Exercise brief: Below are entries; repeat exactly, and nothing else, the lines from the one holding "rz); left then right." through the one holding "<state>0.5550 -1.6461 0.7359", inclusive. Leave the pictures out.

Recorded data:
——

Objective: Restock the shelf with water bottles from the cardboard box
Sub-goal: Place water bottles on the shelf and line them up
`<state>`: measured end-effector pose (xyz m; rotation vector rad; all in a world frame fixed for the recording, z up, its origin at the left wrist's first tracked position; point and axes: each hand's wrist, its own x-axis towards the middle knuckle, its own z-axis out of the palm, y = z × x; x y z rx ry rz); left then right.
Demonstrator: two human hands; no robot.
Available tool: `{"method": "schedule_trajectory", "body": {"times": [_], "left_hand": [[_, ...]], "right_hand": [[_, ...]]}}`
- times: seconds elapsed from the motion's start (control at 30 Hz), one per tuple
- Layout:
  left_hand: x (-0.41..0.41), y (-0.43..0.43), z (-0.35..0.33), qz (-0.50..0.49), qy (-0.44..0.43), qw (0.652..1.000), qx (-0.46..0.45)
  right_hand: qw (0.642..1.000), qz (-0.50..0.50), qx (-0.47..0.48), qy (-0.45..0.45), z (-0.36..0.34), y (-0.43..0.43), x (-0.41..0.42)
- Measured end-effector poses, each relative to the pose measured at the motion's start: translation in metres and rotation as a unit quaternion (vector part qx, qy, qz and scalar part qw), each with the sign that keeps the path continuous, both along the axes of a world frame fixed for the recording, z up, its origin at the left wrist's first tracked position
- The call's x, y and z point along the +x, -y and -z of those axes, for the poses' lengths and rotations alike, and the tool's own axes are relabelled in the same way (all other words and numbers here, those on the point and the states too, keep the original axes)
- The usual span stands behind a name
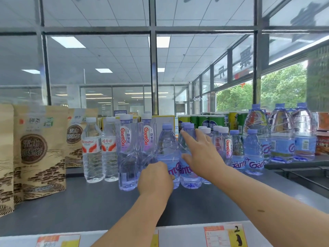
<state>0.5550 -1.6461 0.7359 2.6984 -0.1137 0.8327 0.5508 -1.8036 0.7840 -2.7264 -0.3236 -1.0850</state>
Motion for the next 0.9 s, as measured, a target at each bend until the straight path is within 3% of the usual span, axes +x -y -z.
{"method": "schedule_trajectory", "body": {"times": [0.27,0.57,0.73,0.9], "left_hand": [[-0.006,0.001,-0.001,0.018,-0.011,0.999,-0.027],[-0.01,-0.008,0.002,0.045,-0.063,0.996,-0.038],[-0.035,-0.009,-0.003,0.091,-0.068,0.993,-0.034],[-0.087,-0.014,0.003,0.18,-0.006,0.975,-0.131]], "right_hand": [[1.0,0.003,0.012,-0.023,0.01,-0.001,-0.004],[0.991,0.013,0.133,-0.015,0.037,0.003,-0.037],[0.991,0.013,0.124,-0.051,0.047,0.001,-0.067],[0.986,-0.005,0.168,-0.025,0.054,-0.013,-0.111]]}}
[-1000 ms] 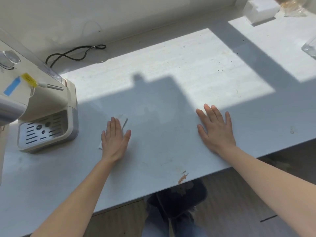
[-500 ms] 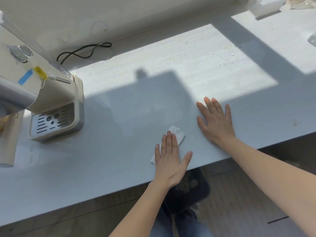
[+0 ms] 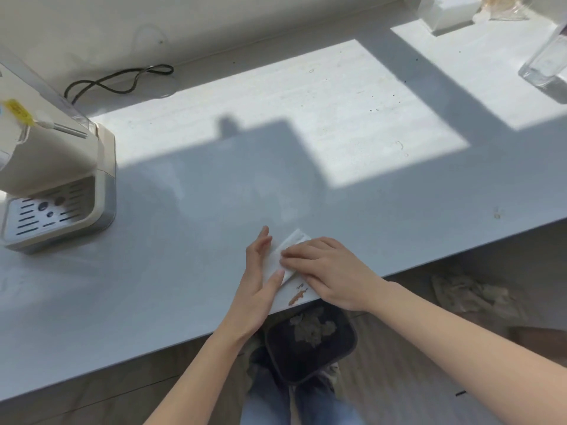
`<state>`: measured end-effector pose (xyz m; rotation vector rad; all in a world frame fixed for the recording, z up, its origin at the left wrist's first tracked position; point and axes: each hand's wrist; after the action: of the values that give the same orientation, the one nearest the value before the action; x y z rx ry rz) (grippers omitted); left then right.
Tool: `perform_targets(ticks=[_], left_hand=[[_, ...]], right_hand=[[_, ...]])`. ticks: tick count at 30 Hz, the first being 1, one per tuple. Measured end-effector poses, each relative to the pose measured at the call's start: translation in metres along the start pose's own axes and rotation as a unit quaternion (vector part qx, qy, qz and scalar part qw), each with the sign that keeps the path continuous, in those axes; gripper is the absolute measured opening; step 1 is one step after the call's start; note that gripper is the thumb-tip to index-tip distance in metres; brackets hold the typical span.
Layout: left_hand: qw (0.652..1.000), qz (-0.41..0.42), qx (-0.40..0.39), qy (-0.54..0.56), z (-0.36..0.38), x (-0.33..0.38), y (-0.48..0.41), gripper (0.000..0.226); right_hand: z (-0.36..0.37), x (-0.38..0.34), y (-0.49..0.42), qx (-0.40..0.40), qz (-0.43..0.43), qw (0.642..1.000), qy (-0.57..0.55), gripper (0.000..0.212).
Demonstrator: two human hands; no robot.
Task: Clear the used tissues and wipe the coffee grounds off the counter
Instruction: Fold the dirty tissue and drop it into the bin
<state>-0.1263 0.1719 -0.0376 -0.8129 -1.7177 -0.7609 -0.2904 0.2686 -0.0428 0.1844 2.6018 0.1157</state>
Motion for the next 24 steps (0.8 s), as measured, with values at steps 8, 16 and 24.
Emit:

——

Exercise result:
`<state>`: measured end-effector pose (xyz m; rotation vector rad; all in a world frame fixed for the recording, z up, its origin at the left wrist's first tracked position; point and axes: each hand's wrist, its own x-axis towards the middle knuckle, its own z-axis out of the palm, y = z × x; x y z rx ry rz); left then right.
Demonstrator: two human hands; no robot.
Available tool: `{"method": "schedule_trajectory", "body": {"times": [_], "left_hand": [[_, ...]], "right_hand": [[_, ...]]}}`
- times: seconds elapsed from the motion's start (control at 30 Hz), one per tuple
- Layout:
  left_hand: x (-0.41..0.41), y (-0.43..0.43), z (-0.35..0.33), qz (-0.50..0.49), qy (-0.44..0.43), qw (0.652..1.000), qx (-0.46..0.45)
  right_hand: qw (0.642..1.000), qz (-0.50..0.50), qx (-0.47..0.48), qy (-0.45..0.45), z (-0.36..0.34), y (-0.43..0.43), x (-0.41..0.42)
- Measured end-effector poses, each relative to the pose measured at the motion's start: translation in metres and rotation as a unit quaternion (vector part qx, qy, qz and scalar part qw), each with the sign that keeps the path continuous, both along the axes of a world frame fixed for the recording, z up, its origin at the left wrist's first tracked position
- The call's x, y and z point along the +x, -y and -z of those axes, for the poses' lengths and rotations alike, and the tool's own axes are relabelled in the same way (all other words and numbers here, those on the point and the states too, keep the original axes)
- The usual span stands behind a name
<state>0.5550 -1.6461 0.7359 2.6984 -0.1137 0.8327 0.5508 -1.8036 0.7840 -2.7264 -0.3236 -1.0850</state>

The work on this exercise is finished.